§ Directions
Look through the material below for "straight". Copy every line that contains it.

§ Supplied data
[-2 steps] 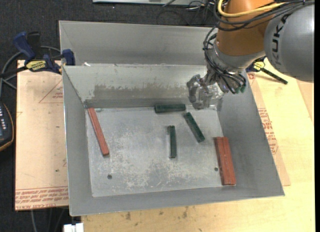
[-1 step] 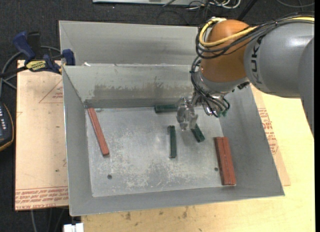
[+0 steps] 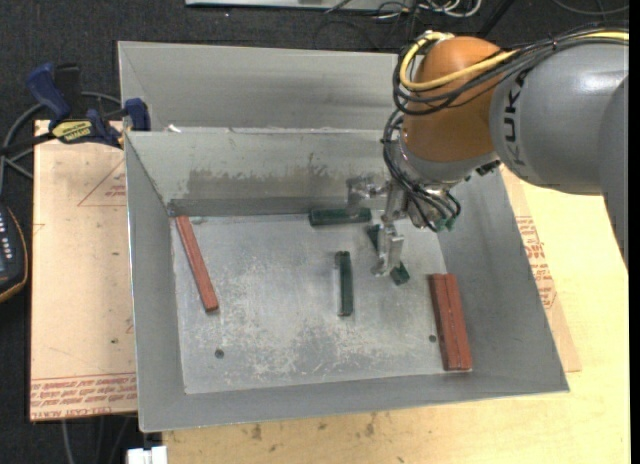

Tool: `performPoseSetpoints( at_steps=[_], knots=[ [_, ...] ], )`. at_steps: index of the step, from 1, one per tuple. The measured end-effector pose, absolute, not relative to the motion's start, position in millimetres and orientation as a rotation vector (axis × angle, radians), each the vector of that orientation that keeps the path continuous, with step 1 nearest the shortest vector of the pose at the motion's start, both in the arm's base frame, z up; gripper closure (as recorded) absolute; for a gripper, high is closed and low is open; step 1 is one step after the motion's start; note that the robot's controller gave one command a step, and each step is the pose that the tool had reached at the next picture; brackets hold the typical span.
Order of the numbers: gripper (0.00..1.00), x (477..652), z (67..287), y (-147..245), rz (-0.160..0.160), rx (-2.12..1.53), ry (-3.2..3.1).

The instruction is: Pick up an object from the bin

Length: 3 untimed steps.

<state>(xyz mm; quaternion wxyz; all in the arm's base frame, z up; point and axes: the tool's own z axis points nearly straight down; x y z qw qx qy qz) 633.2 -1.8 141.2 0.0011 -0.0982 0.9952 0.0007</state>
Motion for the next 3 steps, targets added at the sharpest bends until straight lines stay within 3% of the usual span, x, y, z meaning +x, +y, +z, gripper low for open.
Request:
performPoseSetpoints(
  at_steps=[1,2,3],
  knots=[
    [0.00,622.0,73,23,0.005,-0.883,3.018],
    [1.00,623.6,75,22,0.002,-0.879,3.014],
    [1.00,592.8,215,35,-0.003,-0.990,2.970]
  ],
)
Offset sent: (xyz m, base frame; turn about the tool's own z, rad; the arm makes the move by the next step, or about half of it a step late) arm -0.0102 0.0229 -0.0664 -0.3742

§ Written response
<state>(xyz mm; quaternion wxyz; all in the arm's base frame, z up; point and axes: the tool's own z axis points nearly straight down; x y z qw qx qy qz) 633.2 -1.8 141.2 0.0011 -0.0982 0.9952 0.0007</state>
Motion for the next 3 steps, targets added at the sharpest bends until straight lines stay within 3% of the usual span, x, y, z meaning +x, +y, +z, gripper low for open.

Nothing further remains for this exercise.